*Aim of the exercise:* Beneath this line are the data; copy exactly the part of them that opens with the line containing "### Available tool" and closes with the line containing "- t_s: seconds", and only that part.

*Data segment:*
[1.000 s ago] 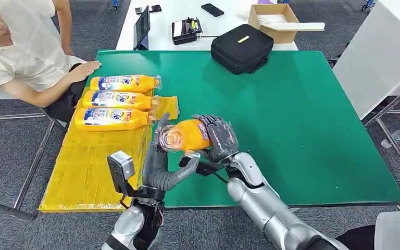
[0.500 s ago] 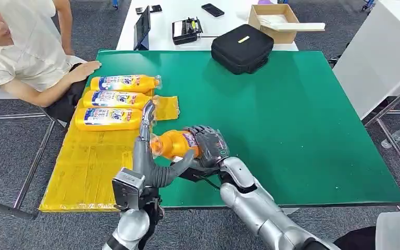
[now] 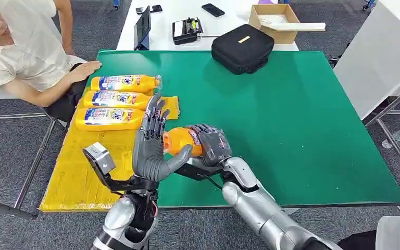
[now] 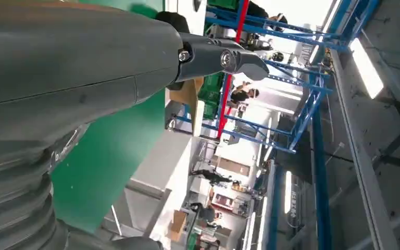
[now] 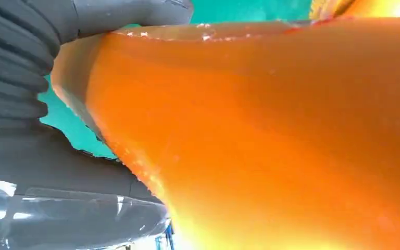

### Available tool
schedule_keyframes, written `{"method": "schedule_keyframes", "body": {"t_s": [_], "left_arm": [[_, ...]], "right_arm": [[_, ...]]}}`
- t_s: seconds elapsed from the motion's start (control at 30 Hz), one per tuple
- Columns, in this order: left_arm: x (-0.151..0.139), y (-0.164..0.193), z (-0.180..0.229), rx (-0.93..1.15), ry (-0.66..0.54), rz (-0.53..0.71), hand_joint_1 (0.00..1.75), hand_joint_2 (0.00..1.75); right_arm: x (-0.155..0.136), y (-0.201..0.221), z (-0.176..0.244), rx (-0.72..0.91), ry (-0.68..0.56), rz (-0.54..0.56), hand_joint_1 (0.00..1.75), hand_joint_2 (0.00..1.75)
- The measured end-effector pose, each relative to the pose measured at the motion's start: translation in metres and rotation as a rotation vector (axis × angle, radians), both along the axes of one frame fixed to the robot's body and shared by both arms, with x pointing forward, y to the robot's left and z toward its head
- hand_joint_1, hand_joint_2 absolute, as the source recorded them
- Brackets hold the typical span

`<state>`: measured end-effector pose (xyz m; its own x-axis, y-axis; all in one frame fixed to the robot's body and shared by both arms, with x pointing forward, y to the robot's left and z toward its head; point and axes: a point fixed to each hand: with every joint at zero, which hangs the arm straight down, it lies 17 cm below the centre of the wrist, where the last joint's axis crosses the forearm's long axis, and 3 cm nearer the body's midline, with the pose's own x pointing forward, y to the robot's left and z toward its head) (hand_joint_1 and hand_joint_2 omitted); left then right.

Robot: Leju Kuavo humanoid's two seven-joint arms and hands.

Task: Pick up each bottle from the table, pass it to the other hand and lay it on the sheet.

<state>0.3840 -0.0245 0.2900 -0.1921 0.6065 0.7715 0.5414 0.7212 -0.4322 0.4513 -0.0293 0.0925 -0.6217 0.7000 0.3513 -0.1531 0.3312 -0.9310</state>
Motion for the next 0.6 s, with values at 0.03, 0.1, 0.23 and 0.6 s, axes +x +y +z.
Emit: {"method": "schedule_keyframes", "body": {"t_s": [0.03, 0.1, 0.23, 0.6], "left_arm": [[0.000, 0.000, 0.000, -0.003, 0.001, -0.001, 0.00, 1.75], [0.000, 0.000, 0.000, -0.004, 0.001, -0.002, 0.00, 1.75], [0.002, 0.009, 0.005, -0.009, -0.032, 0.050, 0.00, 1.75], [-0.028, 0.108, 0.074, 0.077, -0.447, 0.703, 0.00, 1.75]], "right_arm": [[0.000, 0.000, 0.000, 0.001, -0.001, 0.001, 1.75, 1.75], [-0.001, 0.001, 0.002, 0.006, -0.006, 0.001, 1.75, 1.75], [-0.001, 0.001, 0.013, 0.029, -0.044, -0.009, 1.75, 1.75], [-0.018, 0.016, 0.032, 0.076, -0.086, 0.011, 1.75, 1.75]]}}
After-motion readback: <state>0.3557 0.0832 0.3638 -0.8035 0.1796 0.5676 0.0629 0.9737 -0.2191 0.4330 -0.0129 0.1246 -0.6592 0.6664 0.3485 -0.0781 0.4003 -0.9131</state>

*Solved exercise:*
### Available tool
schedule_keyframes, written `{"method": "schedule_keyframes", "body": {"t_s": [_], "left_arm": [[_, ...]], "right_arm": [[_, ...]]}}`
- t_s: seconds elapsed from the motion's start (control at 30 Hz), one per tuple

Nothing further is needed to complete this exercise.